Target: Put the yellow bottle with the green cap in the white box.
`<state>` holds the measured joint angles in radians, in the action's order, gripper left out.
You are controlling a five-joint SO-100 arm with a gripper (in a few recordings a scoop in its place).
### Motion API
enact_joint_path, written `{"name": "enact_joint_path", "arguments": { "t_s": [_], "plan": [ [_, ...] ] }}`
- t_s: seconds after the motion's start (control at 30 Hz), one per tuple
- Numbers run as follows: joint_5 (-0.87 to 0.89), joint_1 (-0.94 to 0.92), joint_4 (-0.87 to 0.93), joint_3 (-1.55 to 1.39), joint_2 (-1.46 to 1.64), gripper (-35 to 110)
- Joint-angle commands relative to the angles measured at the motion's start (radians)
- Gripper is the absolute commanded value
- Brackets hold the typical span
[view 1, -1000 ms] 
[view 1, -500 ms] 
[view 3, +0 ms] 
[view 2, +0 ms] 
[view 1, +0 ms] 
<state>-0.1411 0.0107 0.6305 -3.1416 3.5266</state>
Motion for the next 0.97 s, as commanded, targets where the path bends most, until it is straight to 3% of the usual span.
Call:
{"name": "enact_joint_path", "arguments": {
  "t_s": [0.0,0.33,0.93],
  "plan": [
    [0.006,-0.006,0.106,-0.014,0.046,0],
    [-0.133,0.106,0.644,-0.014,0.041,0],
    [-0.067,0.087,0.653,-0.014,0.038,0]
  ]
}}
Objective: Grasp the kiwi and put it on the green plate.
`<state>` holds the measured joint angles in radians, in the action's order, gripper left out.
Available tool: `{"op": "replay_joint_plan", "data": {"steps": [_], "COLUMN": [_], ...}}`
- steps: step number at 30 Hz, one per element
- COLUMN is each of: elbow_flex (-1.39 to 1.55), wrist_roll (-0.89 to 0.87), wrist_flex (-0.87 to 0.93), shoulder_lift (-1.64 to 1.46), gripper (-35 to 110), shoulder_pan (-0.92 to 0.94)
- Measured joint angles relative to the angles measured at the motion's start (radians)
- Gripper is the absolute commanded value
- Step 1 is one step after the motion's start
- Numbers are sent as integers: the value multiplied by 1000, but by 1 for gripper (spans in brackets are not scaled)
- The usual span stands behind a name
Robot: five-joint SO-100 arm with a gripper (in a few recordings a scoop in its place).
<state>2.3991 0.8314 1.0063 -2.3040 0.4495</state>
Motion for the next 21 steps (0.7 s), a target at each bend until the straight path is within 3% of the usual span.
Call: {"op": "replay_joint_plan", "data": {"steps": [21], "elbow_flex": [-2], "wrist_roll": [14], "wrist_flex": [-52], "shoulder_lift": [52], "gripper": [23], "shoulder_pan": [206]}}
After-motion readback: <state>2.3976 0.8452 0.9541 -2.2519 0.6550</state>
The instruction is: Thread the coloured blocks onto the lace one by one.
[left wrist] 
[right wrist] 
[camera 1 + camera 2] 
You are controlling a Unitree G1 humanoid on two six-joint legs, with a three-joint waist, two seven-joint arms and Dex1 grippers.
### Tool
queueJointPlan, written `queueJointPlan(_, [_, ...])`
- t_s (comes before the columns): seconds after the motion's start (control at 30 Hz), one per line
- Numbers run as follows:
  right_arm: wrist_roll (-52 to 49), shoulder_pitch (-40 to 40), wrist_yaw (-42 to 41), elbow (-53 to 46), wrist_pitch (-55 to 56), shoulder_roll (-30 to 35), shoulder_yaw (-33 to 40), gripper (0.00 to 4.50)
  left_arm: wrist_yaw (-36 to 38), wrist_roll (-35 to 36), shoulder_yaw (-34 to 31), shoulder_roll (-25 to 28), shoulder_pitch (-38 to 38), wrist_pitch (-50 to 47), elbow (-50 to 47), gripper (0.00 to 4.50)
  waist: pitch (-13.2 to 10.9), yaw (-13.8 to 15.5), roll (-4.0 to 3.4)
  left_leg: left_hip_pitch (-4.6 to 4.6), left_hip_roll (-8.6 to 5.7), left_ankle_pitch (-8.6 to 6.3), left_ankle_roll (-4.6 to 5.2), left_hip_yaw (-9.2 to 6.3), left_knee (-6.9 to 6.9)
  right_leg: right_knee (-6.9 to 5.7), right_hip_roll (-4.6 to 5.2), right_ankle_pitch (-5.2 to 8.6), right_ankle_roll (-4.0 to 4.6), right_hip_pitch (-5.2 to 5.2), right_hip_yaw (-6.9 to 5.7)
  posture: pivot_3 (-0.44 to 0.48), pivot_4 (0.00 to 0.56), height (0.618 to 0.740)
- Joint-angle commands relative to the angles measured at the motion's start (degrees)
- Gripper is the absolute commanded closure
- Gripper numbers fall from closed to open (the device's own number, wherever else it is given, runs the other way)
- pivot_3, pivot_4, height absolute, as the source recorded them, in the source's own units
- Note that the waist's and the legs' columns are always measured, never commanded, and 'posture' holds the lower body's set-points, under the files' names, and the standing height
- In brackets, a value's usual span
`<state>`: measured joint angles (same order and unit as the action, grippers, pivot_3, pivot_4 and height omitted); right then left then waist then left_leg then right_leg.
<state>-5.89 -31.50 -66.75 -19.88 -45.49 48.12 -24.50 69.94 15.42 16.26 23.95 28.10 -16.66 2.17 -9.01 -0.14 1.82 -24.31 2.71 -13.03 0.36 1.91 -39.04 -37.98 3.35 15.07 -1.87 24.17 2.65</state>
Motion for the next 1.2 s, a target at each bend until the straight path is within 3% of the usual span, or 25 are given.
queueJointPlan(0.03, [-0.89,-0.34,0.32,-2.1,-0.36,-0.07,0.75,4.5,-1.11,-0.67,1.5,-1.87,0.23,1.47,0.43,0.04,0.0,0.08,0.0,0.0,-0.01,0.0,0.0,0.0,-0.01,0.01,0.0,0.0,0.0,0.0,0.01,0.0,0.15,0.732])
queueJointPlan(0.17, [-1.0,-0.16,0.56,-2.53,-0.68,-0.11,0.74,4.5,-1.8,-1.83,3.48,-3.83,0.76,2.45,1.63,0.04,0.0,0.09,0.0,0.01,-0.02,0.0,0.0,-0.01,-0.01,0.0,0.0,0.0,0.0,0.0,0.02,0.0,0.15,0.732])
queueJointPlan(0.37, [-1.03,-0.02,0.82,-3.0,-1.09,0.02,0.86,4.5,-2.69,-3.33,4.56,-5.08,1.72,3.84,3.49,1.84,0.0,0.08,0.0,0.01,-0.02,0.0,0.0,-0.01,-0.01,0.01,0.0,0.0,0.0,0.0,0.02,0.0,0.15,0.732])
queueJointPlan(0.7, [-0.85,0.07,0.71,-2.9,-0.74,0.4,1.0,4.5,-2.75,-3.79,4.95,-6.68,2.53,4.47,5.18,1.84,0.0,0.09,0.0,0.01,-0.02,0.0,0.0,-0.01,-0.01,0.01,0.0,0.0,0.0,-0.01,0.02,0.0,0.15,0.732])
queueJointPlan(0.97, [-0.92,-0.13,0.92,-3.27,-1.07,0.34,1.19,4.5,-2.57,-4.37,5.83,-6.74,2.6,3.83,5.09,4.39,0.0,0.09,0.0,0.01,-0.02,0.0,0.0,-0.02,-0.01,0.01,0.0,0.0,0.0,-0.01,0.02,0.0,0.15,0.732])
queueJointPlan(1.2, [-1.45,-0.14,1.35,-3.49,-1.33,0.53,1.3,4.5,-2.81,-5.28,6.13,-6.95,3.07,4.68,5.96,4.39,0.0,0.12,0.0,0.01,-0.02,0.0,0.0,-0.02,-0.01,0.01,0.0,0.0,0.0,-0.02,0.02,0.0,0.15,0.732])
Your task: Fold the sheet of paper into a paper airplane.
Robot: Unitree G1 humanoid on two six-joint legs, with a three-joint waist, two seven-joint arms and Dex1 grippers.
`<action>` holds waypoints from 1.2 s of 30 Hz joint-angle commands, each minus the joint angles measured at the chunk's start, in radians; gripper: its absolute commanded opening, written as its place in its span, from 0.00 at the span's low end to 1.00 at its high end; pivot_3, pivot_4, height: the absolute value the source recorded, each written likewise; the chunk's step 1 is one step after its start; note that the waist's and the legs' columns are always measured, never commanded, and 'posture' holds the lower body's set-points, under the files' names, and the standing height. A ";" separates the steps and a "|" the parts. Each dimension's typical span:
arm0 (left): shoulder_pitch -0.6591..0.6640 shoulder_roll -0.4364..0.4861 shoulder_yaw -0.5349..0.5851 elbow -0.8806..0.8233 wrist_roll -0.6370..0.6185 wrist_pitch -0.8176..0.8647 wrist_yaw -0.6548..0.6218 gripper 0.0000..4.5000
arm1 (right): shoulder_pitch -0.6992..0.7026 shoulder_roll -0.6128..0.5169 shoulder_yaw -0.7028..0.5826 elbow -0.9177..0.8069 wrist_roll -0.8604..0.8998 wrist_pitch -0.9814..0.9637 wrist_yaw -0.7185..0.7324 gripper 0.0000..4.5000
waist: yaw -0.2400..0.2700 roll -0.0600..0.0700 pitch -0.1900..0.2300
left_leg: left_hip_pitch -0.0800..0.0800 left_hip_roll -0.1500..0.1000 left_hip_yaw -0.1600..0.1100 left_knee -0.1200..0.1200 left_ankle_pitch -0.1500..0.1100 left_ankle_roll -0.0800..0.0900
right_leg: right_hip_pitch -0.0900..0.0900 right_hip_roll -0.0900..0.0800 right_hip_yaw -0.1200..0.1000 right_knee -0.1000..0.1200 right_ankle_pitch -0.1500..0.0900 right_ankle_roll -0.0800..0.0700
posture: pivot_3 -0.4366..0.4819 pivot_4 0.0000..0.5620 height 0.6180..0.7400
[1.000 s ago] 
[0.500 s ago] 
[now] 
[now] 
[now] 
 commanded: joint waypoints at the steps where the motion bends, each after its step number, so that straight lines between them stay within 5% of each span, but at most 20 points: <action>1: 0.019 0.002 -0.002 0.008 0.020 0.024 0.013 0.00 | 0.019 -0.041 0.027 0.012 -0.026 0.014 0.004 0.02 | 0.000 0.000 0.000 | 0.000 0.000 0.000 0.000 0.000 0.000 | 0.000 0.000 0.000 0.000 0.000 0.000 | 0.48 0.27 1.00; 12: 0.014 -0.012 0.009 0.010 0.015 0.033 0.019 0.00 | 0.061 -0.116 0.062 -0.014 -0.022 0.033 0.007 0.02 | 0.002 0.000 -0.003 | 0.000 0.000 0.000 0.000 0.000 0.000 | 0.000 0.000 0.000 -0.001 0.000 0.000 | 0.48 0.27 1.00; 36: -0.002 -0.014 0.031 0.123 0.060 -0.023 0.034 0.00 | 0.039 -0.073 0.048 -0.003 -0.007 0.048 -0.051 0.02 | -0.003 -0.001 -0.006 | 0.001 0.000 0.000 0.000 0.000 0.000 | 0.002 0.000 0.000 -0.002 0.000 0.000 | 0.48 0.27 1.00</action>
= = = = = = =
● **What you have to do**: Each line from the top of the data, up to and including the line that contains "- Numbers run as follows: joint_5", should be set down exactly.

● **Worked solution**:
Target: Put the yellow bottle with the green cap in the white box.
`<state>` holds the measured joint angles in radians, in the action's order, gripper left out.
You are controlling a five-joint SO-100 arm with a gripper (in a few recordings a scoop in its place).
### Motion API
enact_joint_path, written `{"name": "enact_joint_path", "arguments": { "t_s": [_], "plan": [ [_, ...] ] }}`
- t_s: seconds after the motion's start (control at 30 Hz), one per tuple
- Numbers run as follows: joint_5 (-0.87 to 0.89), joint_1 (-0.94 to 0.92), joint_4 (-0.87 to 0.93), joint_3 (-1.55 to 1.39), joint_2 (-1.46 to 1.64), gripper (-35 to 110)

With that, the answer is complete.